EXERCISE: Reproduce word for word the lines from the beginning of the entries to the line with "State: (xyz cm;", both included, but none of the pictures.

LISTED RECORDS:
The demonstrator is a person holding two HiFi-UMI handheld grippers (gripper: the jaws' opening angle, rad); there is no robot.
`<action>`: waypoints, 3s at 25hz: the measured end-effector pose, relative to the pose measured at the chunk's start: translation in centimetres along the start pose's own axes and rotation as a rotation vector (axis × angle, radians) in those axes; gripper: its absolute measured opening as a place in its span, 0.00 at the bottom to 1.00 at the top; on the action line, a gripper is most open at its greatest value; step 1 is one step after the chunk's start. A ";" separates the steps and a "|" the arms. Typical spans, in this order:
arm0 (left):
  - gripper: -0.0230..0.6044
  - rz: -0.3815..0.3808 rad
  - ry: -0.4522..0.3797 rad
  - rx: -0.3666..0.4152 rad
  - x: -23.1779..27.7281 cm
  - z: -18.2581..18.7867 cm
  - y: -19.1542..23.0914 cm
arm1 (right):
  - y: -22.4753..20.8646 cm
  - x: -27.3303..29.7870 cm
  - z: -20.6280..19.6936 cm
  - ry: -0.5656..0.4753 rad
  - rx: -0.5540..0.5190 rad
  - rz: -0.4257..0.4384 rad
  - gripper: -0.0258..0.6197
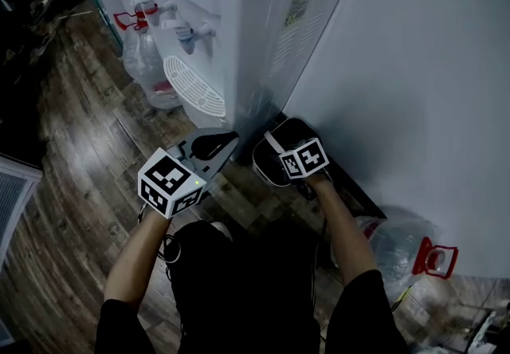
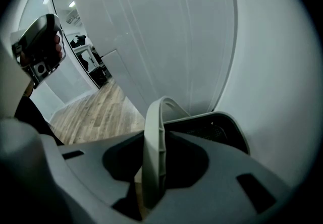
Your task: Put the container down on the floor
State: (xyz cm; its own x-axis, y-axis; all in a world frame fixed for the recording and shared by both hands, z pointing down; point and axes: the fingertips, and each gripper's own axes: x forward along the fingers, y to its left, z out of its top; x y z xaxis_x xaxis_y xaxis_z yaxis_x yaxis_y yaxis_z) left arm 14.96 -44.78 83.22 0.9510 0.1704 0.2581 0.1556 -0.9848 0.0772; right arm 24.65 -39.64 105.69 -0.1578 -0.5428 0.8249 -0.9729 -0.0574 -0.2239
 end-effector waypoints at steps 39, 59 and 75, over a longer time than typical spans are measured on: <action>0.06 0.033 0.016 -0.013 -1.6 -2.0 1.2 | 4.5 4.0 -3.9 -0.089 0.057 0.005 0.28; 0.06 0.098 0.008 0.059 0.3 1.1 -0.6 | 0.4 -5.4 -2.9 -0.296 0.105 -0.265 0.06; 0.06 0.108 0.051 0.025 -3.1 19.5 -5.6 | 7.2 -27.0 7.1 -0.375 0.205 -0.256 0.06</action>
State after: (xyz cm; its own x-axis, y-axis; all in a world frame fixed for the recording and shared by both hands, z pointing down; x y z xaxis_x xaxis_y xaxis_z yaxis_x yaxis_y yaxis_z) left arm 16.34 -40.40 63.23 0.9478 0.0646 0.3121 0.0606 -0.9979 0.0227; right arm 23.09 -31.36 78.06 0.1900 -0.7516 0.6317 -0.9132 -0.3715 -0.1673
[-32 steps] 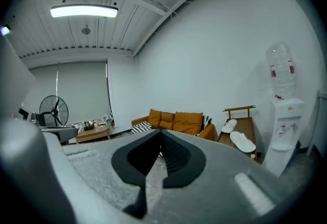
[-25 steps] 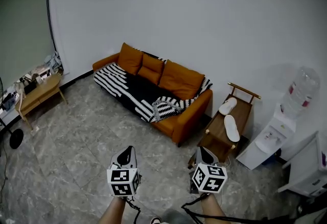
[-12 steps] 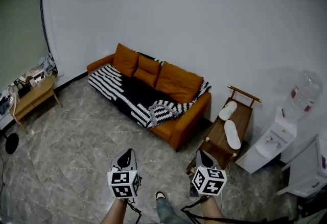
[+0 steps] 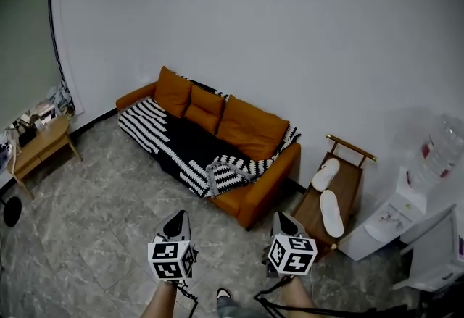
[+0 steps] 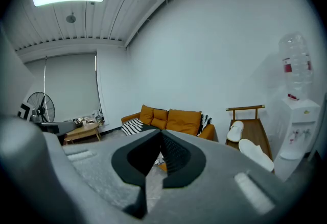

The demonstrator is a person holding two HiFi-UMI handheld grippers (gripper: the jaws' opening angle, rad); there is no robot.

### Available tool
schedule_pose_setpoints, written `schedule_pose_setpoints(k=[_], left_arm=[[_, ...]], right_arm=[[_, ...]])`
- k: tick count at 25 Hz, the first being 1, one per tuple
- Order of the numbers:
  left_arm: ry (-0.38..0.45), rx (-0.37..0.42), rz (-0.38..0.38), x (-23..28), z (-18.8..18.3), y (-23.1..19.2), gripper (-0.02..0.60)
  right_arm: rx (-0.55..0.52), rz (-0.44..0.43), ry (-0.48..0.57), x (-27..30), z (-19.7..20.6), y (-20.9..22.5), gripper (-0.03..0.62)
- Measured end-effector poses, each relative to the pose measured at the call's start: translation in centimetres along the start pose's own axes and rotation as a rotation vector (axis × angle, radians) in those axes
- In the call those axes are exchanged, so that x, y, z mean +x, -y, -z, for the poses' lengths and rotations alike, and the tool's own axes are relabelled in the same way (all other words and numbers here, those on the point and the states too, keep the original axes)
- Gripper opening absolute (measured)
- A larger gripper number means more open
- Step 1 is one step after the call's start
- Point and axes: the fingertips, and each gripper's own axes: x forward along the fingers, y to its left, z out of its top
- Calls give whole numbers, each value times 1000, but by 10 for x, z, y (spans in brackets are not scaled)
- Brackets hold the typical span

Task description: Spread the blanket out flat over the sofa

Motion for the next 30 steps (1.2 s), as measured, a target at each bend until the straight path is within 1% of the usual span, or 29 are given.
schedule_pose_setpoints(k=[3, 7, 14, 17, 21, 26, 30], left_arm=[[-9, -1, 12, 35, -5, -1, -2], [-21, -4, 3, 76, -10, -6, -2], [-36, 2, -4, 133, -20, -13, -2], [-44, -1, -1, 148, -21, -17, -2], [-62, 14, -21, 162, -20, -27, -2], [-82, 0, -27, 184, -19, -39, -2], [-70, 4, -11, 213, -26, -44, -2]], right_arm=[[0, -6, -7, 34, -13, 10, 5], [2, -12, -15, 73, -26, 24, 5], [4, -21, -22, 132, -43, 44, 5], [2, -23, -28, 149, -46, 50, 5], [4, -22, -41, 163, -45, 53, 5], [4, 10, -48, 176, -49, 64, 5], [5, 43, -43, 194, -53, 76, 5]])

ANSWER SECTION:
The demonstrator is a person holding two HiFi-UMI handheld grippers (gripper: the jaws' opening angle, rad); there is no robot.
`<action>`: waypoints, 3s at 25hz: the measured end-effector pose, relative to the pose measured at the chunk's start: translation in centimetres along the start pose's own axes and rotation as a rotation vector (axis × angle, radians) in those axes; gripper: its absolute measured opening as a place in its span, 0.00 at the bottom to 1.00 at the top; on the action line, a gripper is most open at its greatest value; step 1 is one step after the chunk's start. A ";" separates the steps and a "|" the arms. Typical spans, in this order:
arm0 (left):
  - gripper: -0.0230..0.6044
  - rz: -0.3815..0.3808 rad
  - ry: -0.4522..0.3797 rad
  - rx: -0.3666..0.4152 rad
  - x: -23.1779..27.7281 cm
  - z: -18.2581..18.7867 cm
  - y: -19.1542..23.0914 cm
arm1 (right):
  - y: -22.4753..20.8646 cm
  - x: -27.3303..29.7870 cm
  - z: -20.6280..19.6936 cm
  - ry: -0.5656..0.4753 rad
  - rx: -0.5540..0.5190 rad
  - rz: -0.4257..0.4384 rad
  - gripper: -0.0258..0.6197
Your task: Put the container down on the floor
State: (xyz cm; its own x-axis, y-axis; all in a world frame fixed for the recording and shared by both hands, z pointing down; point and axes: the fingertips, and each gripper's own axes: x forward along the fingers, y to its left, z out of its top; x y z xaxis_x xaxis_y xaxis_z yaxis_x yaxis_y yaxis_z) left arm 14.96 -44.78 83.22 0.9510 0.1704 0.2581 0.1556 -0.9848 0.0772; right arm 24.65 -39.64 105.69 -0.1578 -0.5428 0.8249 -0.9729 -0.0574 -0.2239

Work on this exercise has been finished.